WHAT NEEDS TO BE DONE – Transcribe the records word for word, beginning with the first line and ending with the line that contains "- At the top"; include nothing else.

STUDY MATERIAL –
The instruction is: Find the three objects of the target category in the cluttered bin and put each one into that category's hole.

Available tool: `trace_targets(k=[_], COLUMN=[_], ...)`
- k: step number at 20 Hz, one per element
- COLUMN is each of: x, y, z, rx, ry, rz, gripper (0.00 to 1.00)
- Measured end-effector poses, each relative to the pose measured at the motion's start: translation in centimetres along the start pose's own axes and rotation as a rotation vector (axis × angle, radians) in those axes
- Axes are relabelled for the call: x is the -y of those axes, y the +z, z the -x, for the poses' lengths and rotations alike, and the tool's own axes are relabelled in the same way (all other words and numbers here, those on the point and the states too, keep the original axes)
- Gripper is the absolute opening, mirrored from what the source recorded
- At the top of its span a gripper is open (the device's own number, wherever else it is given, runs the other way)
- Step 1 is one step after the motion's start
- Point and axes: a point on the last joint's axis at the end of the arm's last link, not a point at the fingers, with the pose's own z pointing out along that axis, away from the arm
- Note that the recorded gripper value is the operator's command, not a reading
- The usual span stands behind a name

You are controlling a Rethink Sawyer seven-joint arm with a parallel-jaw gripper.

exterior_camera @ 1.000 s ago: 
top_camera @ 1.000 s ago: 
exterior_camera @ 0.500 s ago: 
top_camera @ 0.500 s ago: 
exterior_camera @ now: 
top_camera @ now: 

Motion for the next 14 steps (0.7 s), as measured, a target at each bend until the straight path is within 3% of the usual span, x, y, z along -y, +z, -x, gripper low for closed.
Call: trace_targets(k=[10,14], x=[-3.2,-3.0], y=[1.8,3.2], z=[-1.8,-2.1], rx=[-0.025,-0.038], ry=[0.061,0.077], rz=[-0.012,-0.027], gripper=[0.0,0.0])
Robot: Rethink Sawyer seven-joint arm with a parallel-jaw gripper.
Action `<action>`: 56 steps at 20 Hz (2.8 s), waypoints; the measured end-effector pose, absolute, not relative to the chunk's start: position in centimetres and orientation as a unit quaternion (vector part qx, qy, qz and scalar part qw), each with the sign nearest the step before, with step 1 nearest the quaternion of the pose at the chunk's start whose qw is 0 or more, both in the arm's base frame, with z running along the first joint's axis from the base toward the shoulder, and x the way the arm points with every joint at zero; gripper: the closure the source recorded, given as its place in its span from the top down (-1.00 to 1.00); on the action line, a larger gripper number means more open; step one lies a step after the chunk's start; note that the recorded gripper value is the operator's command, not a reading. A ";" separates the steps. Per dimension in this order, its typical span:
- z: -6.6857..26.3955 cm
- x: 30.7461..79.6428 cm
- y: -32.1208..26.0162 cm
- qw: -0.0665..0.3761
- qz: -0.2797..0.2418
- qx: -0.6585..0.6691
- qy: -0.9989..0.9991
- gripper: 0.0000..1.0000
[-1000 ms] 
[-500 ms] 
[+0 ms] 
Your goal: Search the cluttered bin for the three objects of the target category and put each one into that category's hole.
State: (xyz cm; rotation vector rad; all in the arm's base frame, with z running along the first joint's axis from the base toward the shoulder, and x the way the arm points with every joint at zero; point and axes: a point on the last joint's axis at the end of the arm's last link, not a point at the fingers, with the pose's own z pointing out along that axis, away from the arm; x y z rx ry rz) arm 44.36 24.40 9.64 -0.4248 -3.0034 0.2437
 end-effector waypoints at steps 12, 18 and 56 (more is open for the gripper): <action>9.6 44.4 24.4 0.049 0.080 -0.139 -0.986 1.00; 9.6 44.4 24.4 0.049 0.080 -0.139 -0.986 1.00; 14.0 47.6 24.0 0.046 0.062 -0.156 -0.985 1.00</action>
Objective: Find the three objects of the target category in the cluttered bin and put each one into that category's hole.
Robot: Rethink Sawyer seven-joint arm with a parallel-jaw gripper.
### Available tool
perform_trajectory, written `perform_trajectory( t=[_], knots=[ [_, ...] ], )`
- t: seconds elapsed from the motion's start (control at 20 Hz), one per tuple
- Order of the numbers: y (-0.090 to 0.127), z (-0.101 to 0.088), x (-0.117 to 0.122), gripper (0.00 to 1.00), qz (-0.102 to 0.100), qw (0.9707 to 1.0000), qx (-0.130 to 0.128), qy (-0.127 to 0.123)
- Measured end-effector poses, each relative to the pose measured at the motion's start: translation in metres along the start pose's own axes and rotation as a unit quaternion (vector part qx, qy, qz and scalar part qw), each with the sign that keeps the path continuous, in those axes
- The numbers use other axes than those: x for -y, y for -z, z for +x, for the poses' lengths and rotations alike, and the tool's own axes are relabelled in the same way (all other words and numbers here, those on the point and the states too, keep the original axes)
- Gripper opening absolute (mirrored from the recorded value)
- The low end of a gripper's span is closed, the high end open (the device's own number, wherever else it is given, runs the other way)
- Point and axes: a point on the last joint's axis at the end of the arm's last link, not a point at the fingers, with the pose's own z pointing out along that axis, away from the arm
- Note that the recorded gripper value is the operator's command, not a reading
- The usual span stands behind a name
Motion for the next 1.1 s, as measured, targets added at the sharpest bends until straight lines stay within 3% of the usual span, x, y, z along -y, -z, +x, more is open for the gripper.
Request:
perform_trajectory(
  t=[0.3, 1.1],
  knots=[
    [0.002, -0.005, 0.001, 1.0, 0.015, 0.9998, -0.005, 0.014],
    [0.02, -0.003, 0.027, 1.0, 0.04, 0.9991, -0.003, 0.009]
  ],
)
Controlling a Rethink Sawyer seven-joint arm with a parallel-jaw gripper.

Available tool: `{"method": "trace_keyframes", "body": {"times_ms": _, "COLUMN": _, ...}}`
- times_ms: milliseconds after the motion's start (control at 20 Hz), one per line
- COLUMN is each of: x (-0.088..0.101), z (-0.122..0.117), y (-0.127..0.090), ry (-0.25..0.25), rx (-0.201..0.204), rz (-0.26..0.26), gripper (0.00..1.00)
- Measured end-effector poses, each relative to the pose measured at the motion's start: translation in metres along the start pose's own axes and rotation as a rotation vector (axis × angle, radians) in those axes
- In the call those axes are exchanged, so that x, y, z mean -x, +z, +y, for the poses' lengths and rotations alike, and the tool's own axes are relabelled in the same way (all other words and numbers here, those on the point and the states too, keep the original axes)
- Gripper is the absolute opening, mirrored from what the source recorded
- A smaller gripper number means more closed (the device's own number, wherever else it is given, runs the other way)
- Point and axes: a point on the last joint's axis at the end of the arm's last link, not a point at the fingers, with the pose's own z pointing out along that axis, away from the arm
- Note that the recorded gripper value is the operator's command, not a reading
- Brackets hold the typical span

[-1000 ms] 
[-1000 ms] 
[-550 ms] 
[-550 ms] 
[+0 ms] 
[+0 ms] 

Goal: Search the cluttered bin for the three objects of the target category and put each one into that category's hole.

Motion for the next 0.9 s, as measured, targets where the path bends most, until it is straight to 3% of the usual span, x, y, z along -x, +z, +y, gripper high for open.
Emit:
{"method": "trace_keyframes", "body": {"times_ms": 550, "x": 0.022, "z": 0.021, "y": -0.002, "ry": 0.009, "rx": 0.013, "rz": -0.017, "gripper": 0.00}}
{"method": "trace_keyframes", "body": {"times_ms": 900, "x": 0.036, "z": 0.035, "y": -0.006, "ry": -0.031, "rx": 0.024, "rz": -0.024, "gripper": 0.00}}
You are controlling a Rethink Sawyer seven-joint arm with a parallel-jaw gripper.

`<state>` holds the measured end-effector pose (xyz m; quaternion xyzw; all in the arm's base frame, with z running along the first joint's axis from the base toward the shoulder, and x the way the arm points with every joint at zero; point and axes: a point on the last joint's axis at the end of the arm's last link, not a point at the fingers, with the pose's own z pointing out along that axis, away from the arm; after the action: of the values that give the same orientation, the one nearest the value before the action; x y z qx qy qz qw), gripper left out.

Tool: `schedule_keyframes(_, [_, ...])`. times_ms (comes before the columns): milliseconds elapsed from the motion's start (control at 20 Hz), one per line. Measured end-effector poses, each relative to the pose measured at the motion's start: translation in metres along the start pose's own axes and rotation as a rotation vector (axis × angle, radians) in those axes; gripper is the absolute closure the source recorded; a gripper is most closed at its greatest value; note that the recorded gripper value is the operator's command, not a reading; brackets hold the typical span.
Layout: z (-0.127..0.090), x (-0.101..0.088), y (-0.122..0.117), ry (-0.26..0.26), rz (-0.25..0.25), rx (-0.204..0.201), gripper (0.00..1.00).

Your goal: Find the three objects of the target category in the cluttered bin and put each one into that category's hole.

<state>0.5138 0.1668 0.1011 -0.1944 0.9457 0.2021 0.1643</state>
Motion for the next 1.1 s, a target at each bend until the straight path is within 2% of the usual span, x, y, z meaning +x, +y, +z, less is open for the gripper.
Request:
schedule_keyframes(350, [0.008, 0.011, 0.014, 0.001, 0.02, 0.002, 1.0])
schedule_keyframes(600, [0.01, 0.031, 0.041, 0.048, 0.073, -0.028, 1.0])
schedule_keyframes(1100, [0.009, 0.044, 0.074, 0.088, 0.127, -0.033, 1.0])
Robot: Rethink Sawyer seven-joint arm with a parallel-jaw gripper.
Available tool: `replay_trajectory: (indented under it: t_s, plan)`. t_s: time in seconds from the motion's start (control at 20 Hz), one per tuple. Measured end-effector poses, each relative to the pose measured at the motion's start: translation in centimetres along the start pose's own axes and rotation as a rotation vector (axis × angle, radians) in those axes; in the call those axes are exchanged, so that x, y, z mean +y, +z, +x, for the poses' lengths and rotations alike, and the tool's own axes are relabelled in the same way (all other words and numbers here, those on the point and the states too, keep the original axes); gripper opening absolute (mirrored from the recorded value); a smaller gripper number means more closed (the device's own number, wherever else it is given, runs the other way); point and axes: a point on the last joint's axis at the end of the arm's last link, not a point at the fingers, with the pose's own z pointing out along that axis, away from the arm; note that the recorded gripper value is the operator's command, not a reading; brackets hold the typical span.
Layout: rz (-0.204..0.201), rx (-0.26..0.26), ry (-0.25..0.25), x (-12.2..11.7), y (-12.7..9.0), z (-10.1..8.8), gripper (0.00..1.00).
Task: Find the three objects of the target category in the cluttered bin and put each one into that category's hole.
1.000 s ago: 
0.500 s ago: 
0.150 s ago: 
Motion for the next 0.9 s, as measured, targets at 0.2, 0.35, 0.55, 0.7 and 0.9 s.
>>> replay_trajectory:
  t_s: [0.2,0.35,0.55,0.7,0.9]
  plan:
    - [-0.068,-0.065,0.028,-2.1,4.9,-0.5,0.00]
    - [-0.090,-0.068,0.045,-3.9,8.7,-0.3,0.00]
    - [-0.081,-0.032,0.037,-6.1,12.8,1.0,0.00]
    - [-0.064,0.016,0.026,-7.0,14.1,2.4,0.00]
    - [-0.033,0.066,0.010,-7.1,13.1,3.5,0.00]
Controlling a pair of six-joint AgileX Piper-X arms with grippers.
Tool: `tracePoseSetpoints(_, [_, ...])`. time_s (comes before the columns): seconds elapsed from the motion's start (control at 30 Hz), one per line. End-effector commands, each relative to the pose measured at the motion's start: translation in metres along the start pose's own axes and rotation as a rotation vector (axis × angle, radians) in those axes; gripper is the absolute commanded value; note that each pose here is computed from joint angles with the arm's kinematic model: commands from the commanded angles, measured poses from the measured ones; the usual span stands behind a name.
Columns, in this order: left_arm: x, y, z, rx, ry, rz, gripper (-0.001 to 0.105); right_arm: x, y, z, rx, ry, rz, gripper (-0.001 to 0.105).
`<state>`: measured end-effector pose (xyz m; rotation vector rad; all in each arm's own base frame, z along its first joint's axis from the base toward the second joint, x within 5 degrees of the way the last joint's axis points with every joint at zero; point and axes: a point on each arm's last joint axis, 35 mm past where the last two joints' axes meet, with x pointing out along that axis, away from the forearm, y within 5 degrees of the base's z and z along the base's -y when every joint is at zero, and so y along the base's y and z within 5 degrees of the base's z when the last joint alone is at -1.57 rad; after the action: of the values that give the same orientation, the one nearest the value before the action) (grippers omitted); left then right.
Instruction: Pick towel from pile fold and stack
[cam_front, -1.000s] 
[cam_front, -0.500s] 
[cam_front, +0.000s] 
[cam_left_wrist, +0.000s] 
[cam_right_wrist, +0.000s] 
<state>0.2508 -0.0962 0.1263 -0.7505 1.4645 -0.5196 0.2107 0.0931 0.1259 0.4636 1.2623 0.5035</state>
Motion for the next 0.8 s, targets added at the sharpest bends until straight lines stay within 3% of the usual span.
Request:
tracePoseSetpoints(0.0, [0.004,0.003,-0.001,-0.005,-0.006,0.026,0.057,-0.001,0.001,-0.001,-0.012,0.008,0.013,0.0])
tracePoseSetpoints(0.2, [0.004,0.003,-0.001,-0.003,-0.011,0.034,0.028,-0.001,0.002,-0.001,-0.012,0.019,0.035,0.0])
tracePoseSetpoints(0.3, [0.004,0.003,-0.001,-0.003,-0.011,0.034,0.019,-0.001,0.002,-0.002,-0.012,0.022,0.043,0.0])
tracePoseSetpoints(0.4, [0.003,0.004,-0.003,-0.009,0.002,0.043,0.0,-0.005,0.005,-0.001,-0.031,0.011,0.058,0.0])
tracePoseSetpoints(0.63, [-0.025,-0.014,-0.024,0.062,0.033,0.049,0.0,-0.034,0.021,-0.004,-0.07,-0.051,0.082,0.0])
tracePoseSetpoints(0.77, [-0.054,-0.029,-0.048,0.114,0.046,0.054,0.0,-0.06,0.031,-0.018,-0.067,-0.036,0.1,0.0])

EXERCISE SOLUTION –
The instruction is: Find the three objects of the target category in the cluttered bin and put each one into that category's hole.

Available tool: `trace_targets(k=[_], COLUMN=[_], ...)`
- k: step number at 20 Hz, one per element
- COLUMN is each of: x, y, z, rx, ry, rz, gripper (0.00 to 1.00)
- Measured end-effector poses, each relative to the pose measured at the motion's start: translation in centimetres along the start pose's own axes and rotation as a rotation vector (axis × angle, radians) in those axes
- Axes are relabelled for the call: x is the -y of those axes, y the +z, z the -x, for the poses' lengths and rotations alike, and the tool's own axes are relabelled in the same way (all other words and numbers here, those on the point and the states too, keep the original axes)
- Gripper is the absolute opening, mirrored from what the source recorded
- At the top of its span a gripper is open (the device's own number, wherever else it is given, runs the other way)

No further work remains in this exercise.